- **Recorded information**
....

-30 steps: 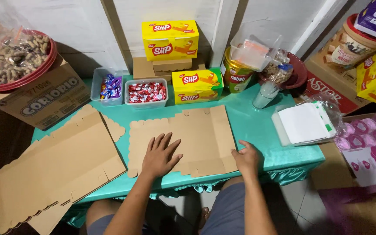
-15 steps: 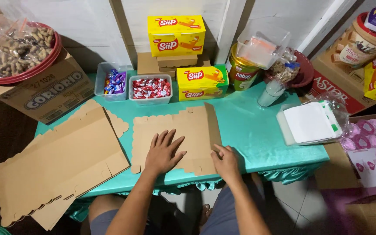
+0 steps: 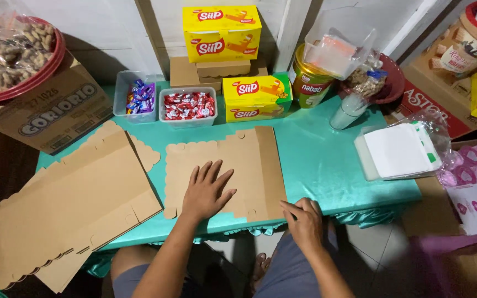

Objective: Folding flat cardboard sheets into boxes or trays

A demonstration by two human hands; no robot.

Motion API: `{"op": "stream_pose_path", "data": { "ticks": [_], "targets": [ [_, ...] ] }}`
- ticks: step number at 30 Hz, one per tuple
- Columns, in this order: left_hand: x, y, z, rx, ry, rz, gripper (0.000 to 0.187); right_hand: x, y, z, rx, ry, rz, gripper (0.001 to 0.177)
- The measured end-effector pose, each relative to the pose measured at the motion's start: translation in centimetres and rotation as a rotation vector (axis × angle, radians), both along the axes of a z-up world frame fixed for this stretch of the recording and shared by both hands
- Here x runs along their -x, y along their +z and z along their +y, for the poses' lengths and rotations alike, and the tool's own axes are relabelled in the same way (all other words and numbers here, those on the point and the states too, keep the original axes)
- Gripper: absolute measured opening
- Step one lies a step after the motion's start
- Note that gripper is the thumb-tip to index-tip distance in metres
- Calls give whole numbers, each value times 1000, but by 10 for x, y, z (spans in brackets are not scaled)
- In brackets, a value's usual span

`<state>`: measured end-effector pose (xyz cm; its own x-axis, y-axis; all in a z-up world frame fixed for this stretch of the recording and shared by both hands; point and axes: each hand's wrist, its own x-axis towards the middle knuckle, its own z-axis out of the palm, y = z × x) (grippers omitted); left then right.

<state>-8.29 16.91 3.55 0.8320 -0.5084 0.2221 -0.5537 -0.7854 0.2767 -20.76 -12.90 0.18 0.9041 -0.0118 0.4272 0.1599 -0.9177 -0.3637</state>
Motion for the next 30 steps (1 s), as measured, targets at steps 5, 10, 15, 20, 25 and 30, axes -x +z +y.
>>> {"op": "stream_pose_path", "data": {
  "ticks": [5, 10, 15, 20, 25, 30],
  "targets": [
    [1, 21, -3, -96, 32, 153, 58, -25, -10, -2, 72, -137, 65, 20],
    [1, 26, -5, -151, 72, 261, 61, -81, -9, -4, 106, -221, 293, 17],
    [1, 29, -4, -162, 59, 276, 61, -142, 6, -1, 61, -224, 304, 18],
    [0, 20, -4, -133, 59, 262, 61, -199, 6, 2, 59, -277, 337, 17],
    [0, 10, -2, -107, 69, 185, 62, -239, 7, 5, 36, -293, 351, 20],
    [1, 6, -2, -76, 60, 168, 61, -223, 46, 31, 18, -374, 435, 35]
  ]
}}
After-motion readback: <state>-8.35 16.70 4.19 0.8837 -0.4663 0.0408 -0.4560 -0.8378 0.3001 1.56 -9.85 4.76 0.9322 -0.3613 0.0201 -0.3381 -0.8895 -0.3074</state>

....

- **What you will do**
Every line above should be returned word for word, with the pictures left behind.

- **Problem solution**
-30 steps: 
-15 steps: 
+0 steps: 

Objective: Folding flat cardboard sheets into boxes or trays

A demonstration by two human hands; no robot.

Motion API: `{"op": "stream_pose_path", "data": { "ticks": [_], "targets": [ [_, ...] ] }}`
- ticks: step number at 30 Hz, one per tuple
- Columns, in this order: left_hand: x, y, z, rx, ry, rz, gripper (0.000 to 0.187); right_hand: x, y, z, rx, ry, rz, gripper (0.001 to 0.177)
- The measured end-effector pose, each relative to the pose measured at the motion's start: translation in centimetres and rotation as a rotation vector (axis × angle, radians), both along the axes of a z-up world frame fixed for this stretch of the recording and shared by both hands
- Here x runs along their -x, y along their +z and z along their +y, for the poses' lengths and rotations alike, and the tool's own axes are relabelled in the same way (all other words and numbers here, those on the point and the states too, keep the original axes)
- Gripper: absolute measured opening
- Step one lies a step after the motion's start
- Note that gripper is the thumb-tip to index-tip distance in metres
- Calls give whole numbers, each value times 1000, but by 10 for x, y, z (spans in brackets are not scaled)
- In brackets, a value's usual span

`<state>`: measured end-effector pose (xyz cm; its own x-axis, y-axis; all in a z-up world frame fixed for this stretch of the recording and shared by both hands; point and axes: each hand's wrist, its own x-axis towards the middle knuckle, its own z-axis out of the palm, y = z × x) (grippers omitted); left then right.

<state>-8.29 16.91 3.55 0.8320 -0.5084 0.2221 -0.5537 -0.7854 0.2767 -20.76 -12.90 0.18 0.9041 -0.0118 0.4272 0.1599 -0.9177 -0.3637</state>
Motion for the next 30 steps (1 s), as measured, targets at steps 5, 10, 15, 20, 25 and 30, axes -x +z +y.
>>> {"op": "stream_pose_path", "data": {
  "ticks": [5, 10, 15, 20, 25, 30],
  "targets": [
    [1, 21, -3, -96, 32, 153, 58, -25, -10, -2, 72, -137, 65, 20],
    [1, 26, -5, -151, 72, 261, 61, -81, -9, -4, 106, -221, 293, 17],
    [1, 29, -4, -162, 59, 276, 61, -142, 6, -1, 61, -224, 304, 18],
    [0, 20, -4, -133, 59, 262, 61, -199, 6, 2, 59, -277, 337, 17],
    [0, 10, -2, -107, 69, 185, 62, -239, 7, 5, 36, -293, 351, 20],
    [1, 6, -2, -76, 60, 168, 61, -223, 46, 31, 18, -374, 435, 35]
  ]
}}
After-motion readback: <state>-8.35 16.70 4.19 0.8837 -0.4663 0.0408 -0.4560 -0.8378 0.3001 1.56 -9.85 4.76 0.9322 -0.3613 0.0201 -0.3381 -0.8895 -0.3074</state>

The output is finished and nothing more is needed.